我正在尝试构建一个以多个管道作为输入的投票分类器。我对此很陌生。以下是我正在使用的代码:
clf1 = MultinomialNB(alpha= 0.99, fit_prior= True)
clf2 = Pipeline([('vect', CountVectorizer(max_features=5000,ngram_range=(1,2))),
('tfidf', TfidfTransformer(use_idf= True)),
('clf', SGDClassifier(alpha=0.001,learning_rate='optimal',loss= 'epsilon_insensitive'
,penalty= 'l2',n_iter = 100, random_state=42))])
clf3 = Pipeline([('vect', CountVectorizer(max_features=3500)),
('tfidf', TfidfTransformer(use_idf=False)),
('clf', SVC(random_state= 42,kernel="linear",degree=1,decision_function_shape=None))])
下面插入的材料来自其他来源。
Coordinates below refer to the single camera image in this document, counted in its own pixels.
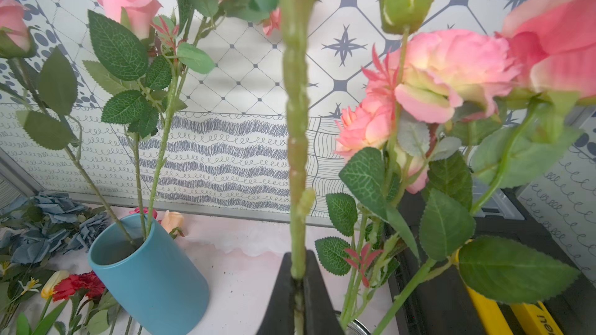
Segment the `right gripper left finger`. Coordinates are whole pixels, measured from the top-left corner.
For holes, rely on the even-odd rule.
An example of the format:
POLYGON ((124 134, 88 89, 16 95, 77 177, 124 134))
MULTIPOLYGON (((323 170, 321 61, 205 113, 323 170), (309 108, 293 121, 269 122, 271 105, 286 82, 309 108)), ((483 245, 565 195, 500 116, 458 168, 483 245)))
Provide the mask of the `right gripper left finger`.
POLYGON ((296 285, 291 275, 291 253, 282 258, 279 273, 257 335, 293 335, 296 285))

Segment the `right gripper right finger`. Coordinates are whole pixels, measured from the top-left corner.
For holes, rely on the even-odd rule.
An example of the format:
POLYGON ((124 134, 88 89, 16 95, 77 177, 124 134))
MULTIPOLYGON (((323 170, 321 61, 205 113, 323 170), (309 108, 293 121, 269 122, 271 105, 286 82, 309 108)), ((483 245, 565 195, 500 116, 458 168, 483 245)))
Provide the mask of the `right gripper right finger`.
POLYGON ((324 283, 318 259, 313 251, 307 251, 303 292, 304 333, 306 335, 344 335, 324 283))

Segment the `pink peony flower stem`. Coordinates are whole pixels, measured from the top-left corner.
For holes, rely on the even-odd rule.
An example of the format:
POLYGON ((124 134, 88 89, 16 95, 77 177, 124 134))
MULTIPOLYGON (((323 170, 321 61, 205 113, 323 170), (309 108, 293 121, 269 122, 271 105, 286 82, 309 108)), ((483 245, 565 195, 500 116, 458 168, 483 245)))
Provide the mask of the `pink peony flower stem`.
POLYGON ((269 20, 270 14, 278 9, 278 0, 177 0, 177 5, 178 32, 171 40, 162 42, 164 58, 171 68, 172 82, 167 88, 165 120, 161 126, 161 141, 150 198, 147 206, 140 206, 141 215, 147 218, 143 225, 148 230, 153 226, 159 180, 166 163, 165 155, 173 120, 178 113, 178 98, 190 72, 209 74, 215 68, 215 62, 198 48, 198 43, 228 17, 254 24, 269 20))

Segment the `large pink rose stem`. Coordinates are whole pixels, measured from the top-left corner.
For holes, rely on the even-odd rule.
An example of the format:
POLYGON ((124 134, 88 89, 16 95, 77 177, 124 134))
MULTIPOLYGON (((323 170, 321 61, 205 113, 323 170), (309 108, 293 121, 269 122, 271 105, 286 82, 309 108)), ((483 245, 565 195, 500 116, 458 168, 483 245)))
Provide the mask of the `large pink rose stem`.
MULTIPOLYGON (((524 185, 544 172, 580 133, 566 115, 595 98, 595 0, 529 0, 514 9, 494 38, 504 40, 519 69, 512 91, 499 100, 498 119, 455 123, 472 179, 500 188, 524 185)), ((475 237, 454 264, 465 284, 504 303, 548 299, 577 271, 543 253, 500 237, 475 237)))

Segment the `clear glass vase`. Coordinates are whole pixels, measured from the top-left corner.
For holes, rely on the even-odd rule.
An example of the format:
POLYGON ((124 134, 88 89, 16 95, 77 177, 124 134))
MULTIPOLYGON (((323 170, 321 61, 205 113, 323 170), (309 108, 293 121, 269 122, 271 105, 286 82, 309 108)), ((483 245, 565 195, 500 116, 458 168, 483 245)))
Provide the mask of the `clear glass vase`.
POLYGON ((345 335, 371 335, 371 333, 362 323, 355 319, 347 324, 345 335))

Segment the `blue cylindrical vase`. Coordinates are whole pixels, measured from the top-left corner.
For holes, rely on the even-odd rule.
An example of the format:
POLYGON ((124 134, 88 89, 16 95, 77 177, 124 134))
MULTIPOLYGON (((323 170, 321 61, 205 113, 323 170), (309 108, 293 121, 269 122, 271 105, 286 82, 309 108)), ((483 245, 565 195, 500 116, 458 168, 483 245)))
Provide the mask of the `blue cylindrical vase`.
POLYGON ((108 226, 89 249, 92 270, 148 333, 190 333, 209 305, 207 280, 157 221, 147 238, 138 214, 121 223, 133 243, 119 226, 108 226))

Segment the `bunch of artificial flowers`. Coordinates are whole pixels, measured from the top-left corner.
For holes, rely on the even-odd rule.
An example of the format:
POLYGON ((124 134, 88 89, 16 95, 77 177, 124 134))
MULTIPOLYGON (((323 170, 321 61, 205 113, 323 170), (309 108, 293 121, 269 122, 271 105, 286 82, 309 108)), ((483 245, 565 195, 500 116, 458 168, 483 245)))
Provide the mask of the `bunch of artificial flowers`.
POLYGON ((103 206, 92 209, 60 192, 19 197, 1 209, 1 329, 20 304, 49 280, 57 254, 88 250, 110 223, 103 206))

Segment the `black toolbox yellow latch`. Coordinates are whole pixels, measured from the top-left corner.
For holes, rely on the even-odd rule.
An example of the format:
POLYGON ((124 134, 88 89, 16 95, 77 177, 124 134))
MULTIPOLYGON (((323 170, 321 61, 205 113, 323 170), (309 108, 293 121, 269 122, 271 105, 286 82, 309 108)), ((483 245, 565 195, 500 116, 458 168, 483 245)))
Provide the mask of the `black toolbox yellow latch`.
MULTIPOLYGON (((495 215, 476 221, 479 235, 516 240, 568 265, 572 260, 544 226, 530 216, 528 209, 511 189, 505 195, 518 209, 522 220, 495 215)), ((595 288, 584 275, 545 306, 565 334, 595 332, 595 288)), ((459 272, 450 268, 439 277, 419 285, 395 316, 398 334, 485 334, 481 318, 473 305, 459 272)))

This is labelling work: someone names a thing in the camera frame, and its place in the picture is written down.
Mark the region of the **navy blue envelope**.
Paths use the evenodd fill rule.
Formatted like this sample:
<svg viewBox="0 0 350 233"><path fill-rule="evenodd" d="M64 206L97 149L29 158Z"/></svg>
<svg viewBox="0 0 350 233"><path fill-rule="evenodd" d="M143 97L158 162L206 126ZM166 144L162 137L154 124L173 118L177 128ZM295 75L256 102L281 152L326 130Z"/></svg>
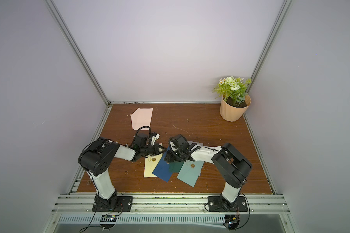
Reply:
<svg viewBox="0 0 350 233"><path fill-rule="evenodd" d="M163 154L161 159L159 160L159 163L154 168L152 174L157 176L158 178L162 179L165 182L169 182L172 172L169 171L169 164L164 160L167 155L167 152Z"/></svg>

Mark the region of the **pink envelope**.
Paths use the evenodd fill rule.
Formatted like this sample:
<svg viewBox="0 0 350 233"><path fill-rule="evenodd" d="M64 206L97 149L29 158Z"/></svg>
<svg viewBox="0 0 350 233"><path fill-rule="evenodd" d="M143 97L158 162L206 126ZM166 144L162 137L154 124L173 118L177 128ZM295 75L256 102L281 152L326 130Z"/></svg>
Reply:
<svg viewBox="0 0 350 233"><path fill-rule="evenodd" d="M152 108L137 108L131 116L133 130L138 130L143 126L150 126L152 119Z"/></svg>

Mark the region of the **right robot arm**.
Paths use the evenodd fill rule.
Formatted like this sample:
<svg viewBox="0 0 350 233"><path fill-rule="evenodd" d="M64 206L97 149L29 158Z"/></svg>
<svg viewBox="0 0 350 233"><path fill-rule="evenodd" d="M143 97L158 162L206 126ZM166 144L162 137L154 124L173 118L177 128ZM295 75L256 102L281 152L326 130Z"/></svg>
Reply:
<svg viewBox="0 0 350 233"><path fill-rule="evenodd" d="M215 165L225 180L221 195L208 197L206 209L209 212L238 210L241 189L252 170L252 164L245 156L230 143L218 147L206 147L188 142L183 135L169 138L168 144L164 158L167 163L210 163Z"/></svg>

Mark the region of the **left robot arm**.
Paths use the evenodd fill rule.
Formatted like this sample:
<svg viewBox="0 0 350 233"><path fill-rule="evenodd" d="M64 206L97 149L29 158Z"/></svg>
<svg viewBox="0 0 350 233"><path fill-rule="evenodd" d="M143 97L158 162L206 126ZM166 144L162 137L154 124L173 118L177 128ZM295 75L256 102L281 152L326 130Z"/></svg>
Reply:
<svg viewBox="0 0 350 233"><path fill-rule="evenodd" d="M124 211L122 199L113 186L109 166L114 158L136 162L142 157L161 155L167 149L157 143L159 134L152 132L149 126L139 128L130 145L123 145L111 139L99 137L88 144L80 153L79 165L89 175L96 189L93 212L115 211L120 207Z"/></svg>

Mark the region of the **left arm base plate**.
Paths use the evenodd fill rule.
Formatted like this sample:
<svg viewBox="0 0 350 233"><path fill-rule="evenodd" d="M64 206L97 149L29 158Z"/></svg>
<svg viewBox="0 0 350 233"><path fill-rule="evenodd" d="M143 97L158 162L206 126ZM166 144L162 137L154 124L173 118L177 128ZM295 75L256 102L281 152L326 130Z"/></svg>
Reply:
<svg viewBox="0 0 350 233"><path fill-rule="evenodd" d="M132 196L112 196L109 199L102 199L96 195L92 207L92 212L130 212L132 202Z"/></svg>

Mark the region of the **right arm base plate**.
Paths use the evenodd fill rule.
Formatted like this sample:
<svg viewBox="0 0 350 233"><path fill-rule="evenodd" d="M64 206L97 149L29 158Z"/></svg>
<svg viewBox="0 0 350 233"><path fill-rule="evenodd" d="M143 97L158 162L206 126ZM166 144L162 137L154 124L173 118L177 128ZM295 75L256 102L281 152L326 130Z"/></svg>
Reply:
<svg viewBox="0 0 350 233"><path fill-rule="evenodd" d="M248 203L246 198L239 196L232 203L227 201L223 196L208 196L208 204L210 212L247 212Z"/></svg>

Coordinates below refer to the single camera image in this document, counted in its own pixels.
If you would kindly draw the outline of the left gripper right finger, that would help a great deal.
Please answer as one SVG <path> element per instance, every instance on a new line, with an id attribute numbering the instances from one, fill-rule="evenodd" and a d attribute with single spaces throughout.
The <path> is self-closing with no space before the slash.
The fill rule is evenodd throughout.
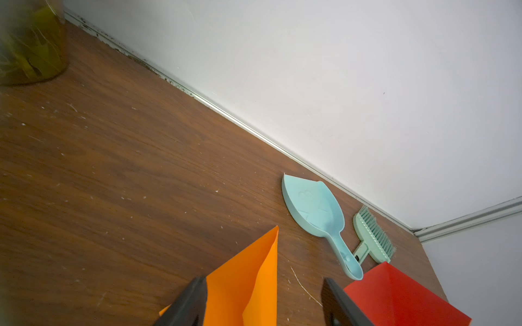
<path id="1" fill-rule="evenodd" d="M 326 326 L 373 326 L 370 319 L 332 278 L 325 278 L 323 281 L 322 305 Z"/>

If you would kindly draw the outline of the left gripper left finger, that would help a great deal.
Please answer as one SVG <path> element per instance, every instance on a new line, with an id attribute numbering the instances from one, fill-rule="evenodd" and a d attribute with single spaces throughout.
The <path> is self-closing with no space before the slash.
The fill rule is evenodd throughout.
<path id="1" fill-rule="evenodd" d="M 167 307 L 154 326 L 202 326 L 207 308 L 207 282 L 205 277 L 194 278 Z"/>

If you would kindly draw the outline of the red square paper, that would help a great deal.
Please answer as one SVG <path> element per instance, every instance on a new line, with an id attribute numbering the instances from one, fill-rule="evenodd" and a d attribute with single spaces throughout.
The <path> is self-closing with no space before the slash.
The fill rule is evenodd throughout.
<path id="1" fill-rule="evenodd" d="M 471 325 L 472 319 L 389 263 L 344 292 L 374 325 Z"/>

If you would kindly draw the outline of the orange square paper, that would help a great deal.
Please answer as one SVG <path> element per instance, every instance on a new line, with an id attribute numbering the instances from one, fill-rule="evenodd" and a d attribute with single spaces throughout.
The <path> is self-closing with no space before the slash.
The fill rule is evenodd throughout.
<path id="1" fill-rule="evenodd" d="M 206 278 L 203 325 L 277 324 L 276 226 Z"/>

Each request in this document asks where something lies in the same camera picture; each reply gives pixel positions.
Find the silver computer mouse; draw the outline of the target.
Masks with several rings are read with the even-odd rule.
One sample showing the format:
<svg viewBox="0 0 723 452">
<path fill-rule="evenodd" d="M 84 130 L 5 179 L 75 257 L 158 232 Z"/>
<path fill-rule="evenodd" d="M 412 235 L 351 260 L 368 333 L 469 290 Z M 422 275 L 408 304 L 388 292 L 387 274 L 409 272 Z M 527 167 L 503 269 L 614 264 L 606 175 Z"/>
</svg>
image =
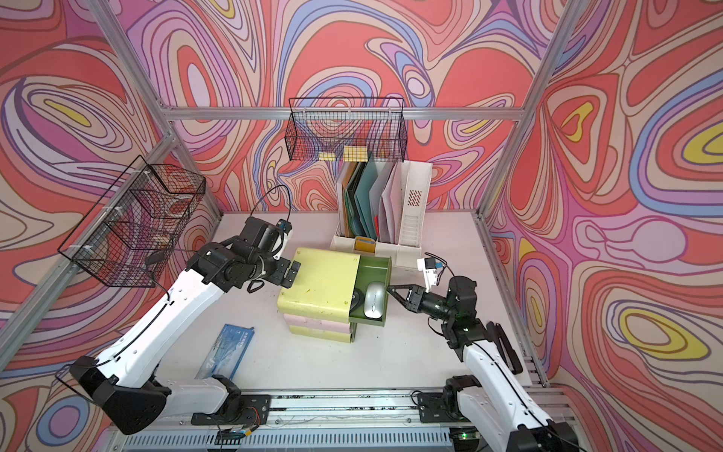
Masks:
<svg viewBox="0 0 723 452">
<path fill-rule="evenodd" d="M 386 287 L 382 282 L 371 282 L 365 291 L 363 310 L 365 316 L 371 319 L 382 318 L 386 305 Z"/>
</svg>

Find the yellow-green drawer cabinet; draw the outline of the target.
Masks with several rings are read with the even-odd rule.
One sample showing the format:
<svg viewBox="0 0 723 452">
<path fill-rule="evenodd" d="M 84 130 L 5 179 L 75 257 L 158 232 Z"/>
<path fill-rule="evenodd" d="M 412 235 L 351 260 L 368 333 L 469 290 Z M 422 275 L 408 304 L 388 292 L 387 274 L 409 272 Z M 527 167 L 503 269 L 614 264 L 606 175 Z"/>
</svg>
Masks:
<svg viewBox="0 0 723 452">
<path fill-rule="evenodd" d="M 361 256 L 299 248 L 293 286 L 281 291 L 277 307 L 290 333 L 350 344 L 356 327 L 350 320 Z"/>
</svg>

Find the green drawer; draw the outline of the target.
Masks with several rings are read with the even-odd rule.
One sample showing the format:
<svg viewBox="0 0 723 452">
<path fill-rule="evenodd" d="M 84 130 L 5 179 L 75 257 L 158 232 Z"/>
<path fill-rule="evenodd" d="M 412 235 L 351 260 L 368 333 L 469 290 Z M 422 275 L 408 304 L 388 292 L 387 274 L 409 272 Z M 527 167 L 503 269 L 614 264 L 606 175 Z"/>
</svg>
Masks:
<svg viewBox="0 0 723 452">
<path fill-rule="evenodd" d="M 391 269 L 392 262 L 388 257 L 360 257 L 349 311 L 351 323 L 385 325 Z"/>
</svg>

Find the black Lecoo mouse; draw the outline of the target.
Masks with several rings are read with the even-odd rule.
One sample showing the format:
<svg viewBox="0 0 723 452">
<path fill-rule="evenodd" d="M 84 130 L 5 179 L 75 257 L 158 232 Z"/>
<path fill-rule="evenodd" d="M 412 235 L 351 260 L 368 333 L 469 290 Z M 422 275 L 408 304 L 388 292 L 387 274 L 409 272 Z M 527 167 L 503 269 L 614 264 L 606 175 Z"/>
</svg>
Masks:
<svg viewBox="0 0 723 452">
<path fill-rule="evenodd" d="M 352 294 L 352 299 L 350 301 L 350 313 L 352 313 L 354 310 L 358 309 L 359 307 L 363 306 L 363 303 L 365 302 L 365 294 L 363 291 L 359 290 L 359 288 L 355 288 Z"/>
</svg>

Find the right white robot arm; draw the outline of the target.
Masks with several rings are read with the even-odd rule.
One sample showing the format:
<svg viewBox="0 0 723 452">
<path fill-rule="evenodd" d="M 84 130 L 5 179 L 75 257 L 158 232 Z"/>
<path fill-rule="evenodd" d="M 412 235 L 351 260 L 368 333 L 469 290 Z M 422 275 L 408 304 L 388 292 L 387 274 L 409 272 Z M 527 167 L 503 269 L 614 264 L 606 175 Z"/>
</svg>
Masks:
<svg viewBox="0 0 723 452">
<path fill-rule="evenodd" d="M 442 322 L 442 337 L 470 373 L 446 381 L 442 406 L 470 421 L 491 451 L 581 451 L 574 429 L 553 420 L 532 399 L 505 363 L 490 322 L 476 312 L 476 282 L 450 279 L 442 297 L 418 284 L 395 284 L 387 292 L 408 311 Z"/>
</svg>

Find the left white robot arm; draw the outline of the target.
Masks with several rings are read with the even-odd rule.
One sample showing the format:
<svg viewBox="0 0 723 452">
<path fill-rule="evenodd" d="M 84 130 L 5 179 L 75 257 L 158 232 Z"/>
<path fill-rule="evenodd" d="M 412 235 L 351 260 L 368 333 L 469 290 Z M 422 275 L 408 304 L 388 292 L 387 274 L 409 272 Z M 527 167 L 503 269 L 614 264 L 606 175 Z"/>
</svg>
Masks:
<svg viewBox="0 0 723 452">
<path fill-rule="evenodd" d="M 211 423 L 260 423 L 230 379 L 158 380 L 156 369 L 181 334 L 233 288 L 253 282 L 293 286 L 301 264 L 265 250 L 237 254 L 229 242 L 211 243 L 188 261 L 166 294 L 137 324 L 96 357 L 82 356 L 70 373 L 115 427 L 133 435 L 164 417 L 192 414 Z"/>
</svg>

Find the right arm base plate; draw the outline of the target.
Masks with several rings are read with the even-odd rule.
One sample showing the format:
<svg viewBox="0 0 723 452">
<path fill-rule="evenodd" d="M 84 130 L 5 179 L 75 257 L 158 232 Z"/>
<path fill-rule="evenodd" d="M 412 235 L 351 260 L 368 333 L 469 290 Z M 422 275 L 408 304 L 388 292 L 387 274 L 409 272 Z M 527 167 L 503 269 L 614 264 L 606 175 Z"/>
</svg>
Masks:
<svg viewBox="0 0 723 452">
<path fill-rule="evenodd" d="M 459 423 L 464 417 L 453 412 L 443 393 L 414 391 L 410 394 L 423 424 Z"/>
</svg>

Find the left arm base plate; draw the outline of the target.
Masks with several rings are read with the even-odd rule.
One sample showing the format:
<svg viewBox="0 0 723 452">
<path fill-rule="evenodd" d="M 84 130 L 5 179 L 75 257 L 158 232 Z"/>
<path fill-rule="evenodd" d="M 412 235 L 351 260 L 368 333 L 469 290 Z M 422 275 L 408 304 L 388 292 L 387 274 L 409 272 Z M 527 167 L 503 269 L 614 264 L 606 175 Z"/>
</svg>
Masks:
<svg viewBox="0 0 723 452">
<path fill-rule="evenodd" d="M 191 416 L 194 426 L 263 426 L 270 413 L 270 395 L 239 395 L 225 402 L 214 414 Z"/>
</svg>

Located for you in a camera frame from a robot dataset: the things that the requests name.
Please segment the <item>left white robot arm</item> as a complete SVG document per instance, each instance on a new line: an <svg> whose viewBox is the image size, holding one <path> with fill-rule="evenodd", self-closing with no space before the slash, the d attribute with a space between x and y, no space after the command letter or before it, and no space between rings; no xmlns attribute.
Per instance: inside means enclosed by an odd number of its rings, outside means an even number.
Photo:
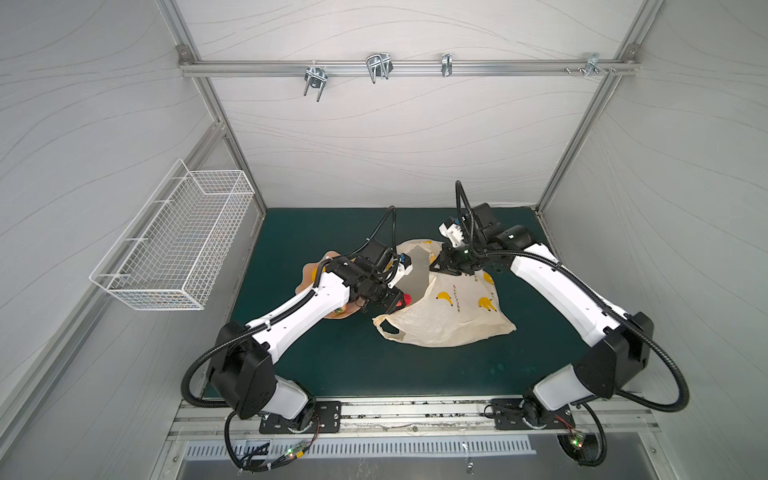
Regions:
<svg viewBox="0 0 768 480"><path fill-rule="evenodd" d="M370 239L351 255L330 254L315 265L310 283L272 312L242 326L225 324L216 344L188 367L180 391L198 408L227 407L238 418L279 416L292 428L312 422L315 398L298 383L275 373L290 346L321 320L346 315L368 303L389 313L406 305L397 283L412 271L412 260Z"/></svg>

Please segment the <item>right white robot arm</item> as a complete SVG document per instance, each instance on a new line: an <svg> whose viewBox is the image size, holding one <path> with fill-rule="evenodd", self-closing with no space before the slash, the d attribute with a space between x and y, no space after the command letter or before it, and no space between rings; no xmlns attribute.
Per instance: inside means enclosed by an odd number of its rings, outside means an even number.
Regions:
<svg viewBox="0 0 768 480"><path fill-rule="evenodd" d="M532 286L576 330L586 354L534 384L523 409L532 422L569 404L619 396L660 412L679 412L690 402L680 367L653 339L654 324L645 314L629 314L590 288L549 248L521 225L504 227L487 204L458 207L439 227L445 242L430 266L437 273L474 274L488 265L505 267ZM671 373L677 397L658 403L625 390L656 355Z"/></svg>

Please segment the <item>cream plastic banana bag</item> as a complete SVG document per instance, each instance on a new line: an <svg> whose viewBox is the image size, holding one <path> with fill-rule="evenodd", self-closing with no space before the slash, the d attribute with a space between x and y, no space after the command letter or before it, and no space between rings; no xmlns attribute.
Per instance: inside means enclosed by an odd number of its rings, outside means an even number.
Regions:
<svg viewBox="0 0 768 480"><path fill-rule="evenodd" d="M397 283L411 303L373 319L380 335L402 344L451 348L516 331L486 271L451 276L429 270L441 247L439 241L423 239L398 245L397 251L412 260L413 270Z"/></svg>

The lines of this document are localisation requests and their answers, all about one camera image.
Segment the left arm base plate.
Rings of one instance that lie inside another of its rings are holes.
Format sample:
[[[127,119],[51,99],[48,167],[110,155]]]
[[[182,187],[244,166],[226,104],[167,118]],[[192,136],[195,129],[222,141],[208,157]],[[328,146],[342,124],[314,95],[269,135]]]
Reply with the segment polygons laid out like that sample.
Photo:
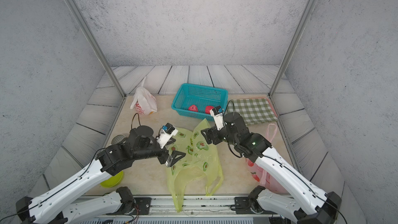
[[[133,215],[149,215],[151,208],[151,197],[134,197],[134,206],[131,211]]]

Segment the yellow-green avocado plastic bag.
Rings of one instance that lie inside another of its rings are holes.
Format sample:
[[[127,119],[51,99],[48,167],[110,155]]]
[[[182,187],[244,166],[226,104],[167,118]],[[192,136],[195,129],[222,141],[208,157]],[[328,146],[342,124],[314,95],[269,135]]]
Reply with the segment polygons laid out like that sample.
[[[215,145],[207,144],[201,134],[210,128],[207,119],[203,119],[194,130],[178,128],[176,142],[169,147],[169,151],[181,151],[186,155],[175,165],[166,169],[167,187],[173,198],[176,212],[183,209],[186,187],[192,183],[205,180],[204,184],[194,186],[194,189],[212,196],[222,185],[224,176],[218,150]]]

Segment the white plastic bag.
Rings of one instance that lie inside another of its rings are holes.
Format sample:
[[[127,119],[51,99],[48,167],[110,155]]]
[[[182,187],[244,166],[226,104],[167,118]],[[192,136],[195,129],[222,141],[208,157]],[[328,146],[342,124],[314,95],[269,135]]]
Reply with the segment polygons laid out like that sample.
[[[144,77],[140,86],[136,88],[130,106],[131,110],[135,110],[141,115],[151,115],[158,110],[156,98],[144,87],[146,78]]]

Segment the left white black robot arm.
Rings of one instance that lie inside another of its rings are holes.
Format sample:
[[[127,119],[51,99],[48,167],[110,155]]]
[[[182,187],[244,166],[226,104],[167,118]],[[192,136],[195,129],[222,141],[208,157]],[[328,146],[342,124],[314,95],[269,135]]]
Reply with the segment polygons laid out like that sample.
[[[75,203],[75,200],[130,168],[136,160],[158,158],[161,164],[174,166],[185,156],[184,152],[166,149],[176,141],[177,133],[170,123],[159,130],[157,137],[146,125],[131,129],[127,138],[100,149],[86,167],[52,190],[35,198],[20,199],[16,203],[17,216],[24,224],[77,224],[101,215],[130,214],[138,207],[127,187],[85,202]]]

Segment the red apple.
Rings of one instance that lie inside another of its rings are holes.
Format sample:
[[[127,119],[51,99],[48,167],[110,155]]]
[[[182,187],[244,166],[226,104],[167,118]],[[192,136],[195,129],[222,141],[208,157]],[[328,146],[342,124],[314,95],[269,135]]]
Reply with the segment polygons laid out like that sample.
[[[206,107],[205,107],[205,114],[208,114],[208,115],[210,115],[210,113],[211,113],[212,109],[214,109],[214,107],[213,107],[213,106],[206,106]]]
[[[199,109],[198,109],[198,107],[196,105],[189,106],[188,110],[191,111],[191,112],[198,112],[199,111]]]

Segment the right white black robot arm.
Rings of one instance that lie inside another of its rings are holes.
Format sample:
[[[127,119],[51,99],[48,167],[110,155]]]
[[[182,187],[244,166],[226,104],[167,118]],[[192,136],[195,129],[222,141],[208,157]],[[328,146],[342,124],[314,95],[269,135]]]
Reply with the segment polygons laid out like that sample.
[[[214,116],[215,126],[203,129],[207,144],[226,142],[243,157],[269,173],[289,197],[256,187],[248,196],[254,213],[274,212],[296,224],[333,224],[341,216],[341,197],[312,184],[292,167],[261,134],[250,132],[238,113]]]

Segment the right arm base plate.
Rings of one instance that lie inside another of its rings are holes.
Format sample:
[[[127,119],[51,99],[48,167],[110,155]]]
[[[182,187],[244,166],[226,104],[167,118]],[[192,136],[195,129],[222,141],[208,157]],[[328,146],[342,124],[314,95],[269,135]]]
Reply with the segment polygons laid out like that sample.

clf4 = Pipeline([('vect', CountVectorizer(max_features = 4000)),
('tfidf', TfidfTransformer(use_idf=False)),
('clf', RandomForestClassifier(random_state = 42,criterion="entropy"))])
eclf = VotingClassifier(estimators=[('mnb', clf1), ('sgd', clf2), ('svm', clf3), ('rf',clf4)], voting='hard')
eclf = eclf.fit(train_data,train_label)
p = eclf.predict(test_data)
np.mean(p==test_class)
该代码基本上构建了 4 个分类器——多项式朴素贝叶斯、SGD 分类器、带线性核的 SVM 和随机森林分类器。当我尝试拟合我的数据时,它给了我以下错误:
could not convert string to float: "training string here"
如果我尝试在单个分类器上调用 fit,则该模式运行良好。有人可以帮忙吗?